Stefan Secker - METALNET.INFO - webzine - Germany - 7 out of 10 points
And again Nils Patrick Johansson on lead vocals! After having heard Astral Doors' "Of The Son And The Father" and "Embrace The Galaxy" by Richard Andersson's Space Odyssey this release was missing in my CD shelf, 'cause Johansson is THE lead vocalist discovery of the ending year 2003 of mine. The band's name raises expectations because of the famous book by Emily Bronte, which obviously must be the origin of it. And like the book (from what I've heard, ehm) the ingredients of the album "Far From The Madding Crowd" aren't easily to get into. The creations of Erik Ravn, who in fact is Wuthering Heights switch from progressive to neo classical elements with a slight tendency to medieval folk, brought in by flute and string sounds, like currently heard in Peter Jackson's "Lord Of The Rings" movie incarnation. In fact the album contains lots of references to J.R.R. Tolkien's epic. Not only musically but as well in the lyrics, like in the both aspects combining track "Lament For Lorien" that finishes the album as it was opened by "Gather Ye Wild" - slow and atmospheric. All the songs are quite long and change their theme quite often, so they aren't slight fare for me. But all of them convince with strong writing and professional production. A good example for this is already track number two "The Road Goes Ever On" that reveals the complexity of Erik Ravn's compositions on a length of 7:52 minutes. In its complexity the album is very homogenous and I can't recommend a single song here. I even couldn't record only one to a mixed tape or something, as it wouldn't affect the listener. This album has to be heard as a whole, more than any album I ever heard. Maybe only some speed guitar-playing fetishists can enjoy the funny titled furious instrumental "Bad Hobbits Die Hard" stand-alone. All in all this "unofficial heavy metal soundtrack" to the "Lord Of The Rings" pleases when listening close.
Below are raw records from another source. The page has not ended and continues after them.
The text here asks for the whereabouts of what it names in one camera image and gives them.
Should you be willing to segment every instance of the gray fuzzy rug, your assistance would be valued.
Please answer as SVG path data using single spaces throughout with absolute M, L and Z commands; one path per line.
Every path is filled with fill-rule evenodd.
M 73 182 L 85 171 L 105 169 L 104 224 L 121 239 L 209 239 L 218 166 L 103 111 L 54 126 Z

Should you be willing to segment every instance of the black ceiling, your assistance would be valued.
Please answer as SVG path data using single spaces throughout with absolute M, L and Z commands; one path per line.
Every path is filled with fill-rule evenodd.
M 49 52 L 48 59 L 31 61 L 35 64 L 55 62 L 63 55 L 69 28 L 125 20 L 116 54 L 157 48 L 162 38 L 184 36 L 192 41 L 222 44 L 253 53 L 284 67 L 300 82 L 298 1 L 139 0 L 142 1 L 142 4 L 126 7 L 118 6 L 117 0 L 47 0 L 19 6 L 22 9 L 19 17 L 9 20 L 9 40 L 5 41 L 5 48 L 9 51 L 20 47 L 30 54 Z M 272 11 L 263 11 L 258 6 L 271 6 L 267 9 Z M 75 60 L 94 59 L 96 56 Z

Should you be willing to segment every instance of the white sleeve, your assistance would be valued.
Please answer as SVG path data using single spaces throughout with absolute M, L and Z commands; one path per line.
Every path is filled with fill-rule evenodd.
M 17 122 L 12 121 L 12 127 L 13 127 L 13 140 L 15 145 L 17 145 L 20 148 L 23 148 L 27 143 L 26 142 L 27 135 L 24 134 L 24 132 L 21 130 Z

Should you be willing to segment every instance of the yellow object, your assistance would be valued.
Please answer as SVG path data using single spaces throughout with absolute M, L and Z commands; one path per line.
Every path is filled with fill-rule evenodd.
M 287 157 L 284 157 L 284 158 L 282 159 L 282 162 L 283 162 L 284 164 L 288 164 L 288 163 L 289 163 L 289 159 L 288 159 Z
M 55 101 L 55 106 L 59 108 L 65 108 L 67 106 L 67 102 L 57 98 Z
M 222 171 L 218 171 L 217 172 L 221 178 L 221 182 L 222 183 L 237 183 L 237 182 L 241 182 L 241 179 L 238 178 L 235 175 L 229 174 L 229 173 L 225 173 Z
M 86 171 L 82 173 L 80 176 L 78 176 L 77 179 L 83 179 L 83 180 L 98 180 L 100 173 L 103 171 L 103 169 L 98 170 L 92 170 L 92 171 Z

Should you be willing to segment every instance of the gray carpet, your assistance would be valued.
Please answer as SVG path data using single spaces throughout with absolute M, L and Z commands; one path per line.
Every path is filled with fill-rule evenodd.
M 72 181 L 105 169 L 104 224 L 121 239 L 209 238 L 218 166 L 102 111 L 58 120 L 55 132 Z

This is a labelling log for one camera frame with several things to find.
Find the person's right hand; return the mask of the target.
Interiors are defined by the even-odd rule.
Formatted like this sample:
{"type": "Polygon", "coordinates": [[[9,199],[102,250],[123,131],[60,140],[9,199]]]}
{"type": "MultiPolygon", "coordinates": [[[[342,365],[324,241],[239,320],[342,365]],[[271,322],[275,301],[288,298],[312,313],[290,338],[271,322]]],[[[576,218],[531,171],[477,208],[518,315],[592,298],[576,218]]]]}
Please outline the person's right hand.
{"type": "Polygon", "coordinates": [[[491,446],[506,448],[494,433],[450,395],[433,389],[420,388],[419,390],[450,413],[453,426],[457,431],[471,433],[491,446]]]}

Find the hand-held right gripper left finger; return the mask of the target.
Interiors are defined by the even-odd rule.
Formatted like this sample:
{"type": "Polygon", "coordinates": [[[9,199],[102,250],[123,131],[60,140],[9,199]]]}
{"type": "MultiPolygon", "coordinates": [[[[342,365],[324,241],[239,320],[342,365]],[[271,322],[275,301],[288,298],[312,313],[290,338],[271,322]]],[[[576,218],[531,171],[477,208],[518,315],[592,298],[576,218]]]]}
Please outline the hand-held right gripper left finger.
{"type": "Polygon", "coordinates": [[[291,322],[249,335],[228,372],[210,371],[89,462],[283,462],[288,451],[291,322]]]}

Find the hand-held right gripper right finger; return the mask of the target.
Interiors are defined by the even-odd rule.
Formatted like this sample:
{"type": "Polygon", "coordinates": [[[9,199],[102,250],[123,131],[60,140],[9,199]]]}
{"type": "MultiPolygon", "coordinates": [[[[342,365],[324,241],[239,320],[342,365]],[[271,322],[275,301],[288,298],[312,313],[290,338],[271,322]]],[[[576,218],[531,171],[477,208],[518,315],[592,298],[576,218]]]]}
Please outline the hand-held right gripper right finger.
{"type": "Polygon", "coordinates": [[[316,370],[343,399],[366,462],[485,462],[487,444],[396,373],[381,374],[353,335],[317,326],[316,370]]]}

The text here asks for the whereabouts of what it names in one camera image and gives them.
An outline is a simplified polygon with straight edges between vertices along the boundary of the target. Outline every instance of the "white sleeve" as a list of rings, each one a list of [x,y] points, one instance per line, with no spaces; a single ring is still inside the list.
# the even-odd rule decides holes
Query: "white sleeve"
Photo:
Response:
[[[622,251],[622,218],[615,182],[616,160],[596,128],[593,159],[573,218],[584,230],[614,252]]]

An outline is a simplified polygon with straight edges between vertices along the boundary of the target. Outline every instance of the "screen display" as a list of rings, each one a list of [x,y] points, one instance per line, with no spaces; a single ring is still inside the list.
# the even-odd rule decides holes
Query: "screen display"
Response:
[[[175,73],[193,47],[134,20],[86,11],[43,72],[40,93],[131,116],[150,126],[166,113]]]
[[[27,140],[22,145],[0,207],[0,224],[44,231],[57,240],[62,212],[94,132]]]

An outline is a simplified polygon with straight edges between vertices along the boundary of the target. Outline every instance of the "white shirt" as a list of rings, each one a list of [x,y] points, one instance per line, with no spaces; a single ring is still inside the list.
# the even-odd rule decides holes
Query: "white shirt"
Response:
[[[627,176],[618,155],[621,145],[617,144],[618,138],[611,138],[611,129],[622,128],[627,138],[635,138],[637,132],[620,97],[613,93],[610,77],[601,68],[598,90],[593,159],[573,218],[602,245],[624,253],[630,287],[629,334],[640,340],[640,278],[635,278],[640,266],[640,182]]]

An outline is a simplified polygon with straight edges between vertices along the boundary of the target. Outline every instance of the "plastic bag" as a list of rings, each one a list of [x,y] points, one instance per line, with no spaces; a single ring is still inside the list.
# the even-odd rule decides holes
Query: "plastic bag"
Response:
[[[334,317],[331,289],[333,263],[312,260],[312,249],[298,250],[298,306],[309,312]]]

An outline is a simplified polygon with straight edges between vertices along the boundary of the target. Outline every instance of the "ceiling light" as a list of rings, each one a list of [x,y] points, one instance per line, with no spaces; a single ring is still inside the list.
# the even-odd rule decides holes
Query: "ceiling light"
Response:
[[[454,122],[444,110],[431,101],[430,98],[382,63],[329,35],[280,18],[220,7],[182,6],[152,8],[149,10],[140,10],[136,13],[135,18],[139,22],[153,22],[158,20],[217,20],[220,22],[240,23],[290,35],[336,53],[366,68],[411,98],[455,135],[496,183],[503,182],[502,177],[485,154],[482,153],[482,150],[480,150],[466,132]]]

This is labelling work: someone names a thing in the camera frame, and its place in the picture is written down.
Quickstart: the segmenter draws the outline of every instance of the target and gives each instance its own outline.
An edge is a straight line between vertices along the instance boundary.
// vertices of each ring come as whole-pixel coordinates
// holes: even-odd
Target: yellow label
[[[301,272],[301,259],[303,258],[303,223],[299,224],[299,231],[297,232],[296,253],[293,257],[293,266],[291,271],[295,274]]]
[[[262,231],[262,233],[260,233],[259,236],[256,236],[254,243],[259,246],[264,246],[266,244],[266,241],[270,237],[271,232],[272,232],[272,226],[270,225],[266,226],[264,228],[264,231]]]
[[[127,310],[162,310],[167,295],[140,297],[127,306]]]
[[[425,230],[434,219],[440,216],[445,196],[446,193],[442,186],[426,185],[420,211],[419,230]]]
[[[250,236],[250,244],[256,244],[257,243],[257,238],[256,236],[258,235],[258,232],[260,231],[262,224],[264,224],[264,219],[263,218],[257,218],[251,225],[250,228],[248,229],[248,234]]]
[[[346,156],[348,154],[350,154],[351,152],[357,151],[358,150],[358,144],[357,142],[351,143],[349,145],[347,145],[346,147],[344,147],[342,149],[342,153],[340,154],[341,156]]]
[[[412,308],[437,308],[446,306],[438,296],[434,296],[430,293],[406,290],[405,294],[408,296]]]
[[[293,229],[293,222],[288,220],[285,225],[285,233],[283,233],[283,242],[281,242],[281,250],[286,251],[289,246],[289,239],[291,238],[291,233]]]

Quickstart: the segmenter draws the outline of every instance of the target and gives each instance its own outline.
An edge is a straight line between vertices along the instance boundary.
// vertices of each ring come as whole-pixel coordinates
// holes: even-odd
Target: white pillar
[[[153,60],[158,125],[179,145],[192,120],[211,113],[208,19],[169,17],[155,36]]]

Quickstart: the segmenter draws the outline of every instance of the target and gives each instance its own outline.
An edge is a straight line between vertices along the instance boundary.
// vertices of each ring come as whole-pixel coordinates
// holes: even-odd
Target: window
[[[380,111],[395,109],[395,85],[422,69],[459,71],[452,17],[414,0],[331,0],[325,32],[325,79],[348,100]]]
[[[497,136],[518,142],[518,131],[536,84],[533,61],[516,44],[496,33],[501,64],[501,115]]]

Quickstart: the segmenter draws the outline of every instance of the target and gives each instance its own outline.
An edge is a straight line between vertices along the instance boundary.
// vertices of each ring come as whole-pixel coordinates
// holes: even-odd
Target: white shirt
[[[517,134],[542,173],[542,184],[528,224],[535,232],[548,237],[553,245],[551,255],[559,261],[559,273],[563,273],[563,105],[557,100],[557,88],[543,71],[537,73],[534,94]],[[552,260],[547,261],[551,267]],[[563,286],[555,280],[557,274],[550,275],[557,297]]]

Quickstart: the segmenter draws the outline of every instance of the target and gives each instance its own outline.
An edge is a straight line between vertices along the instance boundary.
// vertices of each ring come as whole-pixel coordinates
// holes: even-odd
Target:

Walter Scheurer - UNDERGROUND EMPIRE - webzine - Germany - 14 out of 20 points
Vor wenigen Monaten erst versetzte mich das Vorgängerwerk »To Travel For Evermore« in Entzücken. Doch siehe da, der skandinavischen Band WUTHERING HEIGHTS (drei Dänen, zwei Schweden) ist es gelungen, diese Leistung mit »Far From The Madding Crowd« problemlos zu übertreffen. Im Unterschied zu zitiertem Vorgängerwerk ist diesmal Patrik Nils Johansson, der zuletzt mit ASTRAL DOORS für Aufsehen gesorgt hat, mit von der Partie. Allerdings ist der gute Mann hier kaum wiederzuerkennen. Es ist einfach unglaublich, über welch' variable Stimme dieser junge Mann verfügt. Während er bei den "Türln" eher klassisch hardrockig im Sinne eines Glenn Hughes oder David Coverdale singt, zeigt er uns auf dieser Scheibe, daß er sich auch vor Vergleichen mit Prog Metal-Sangesbarden wie James LaBrie oder Andre Matos nicht zu verstecken braucht. Auf »Far From The Madding Crowd« haben die Herren in die ANGRA/SYMPHONY X-lastigen, symphonischen Progressive Metal-Kompositionen zahlreiche Folk-Einflüsse im Stile von FALCONER mit einfließen lassen, was dieser Band ungemein gut zu Gesicht steht. Das, im übrigen auf einer Fantasy-Story basierende, extrem abwechslungsreiche Album, auf dem vom folk-lastigen Flötengeträller bis hin zum reinrassigen symphonischen Speed Metal alles geboten wird, was sich das Bangerherz von einer Scheibe wünscht, zeigt uns WUTHERING HEIGHTS jetzt schon als eine der hoffnungsvollsten Bands für das noch junge Jahr 2004.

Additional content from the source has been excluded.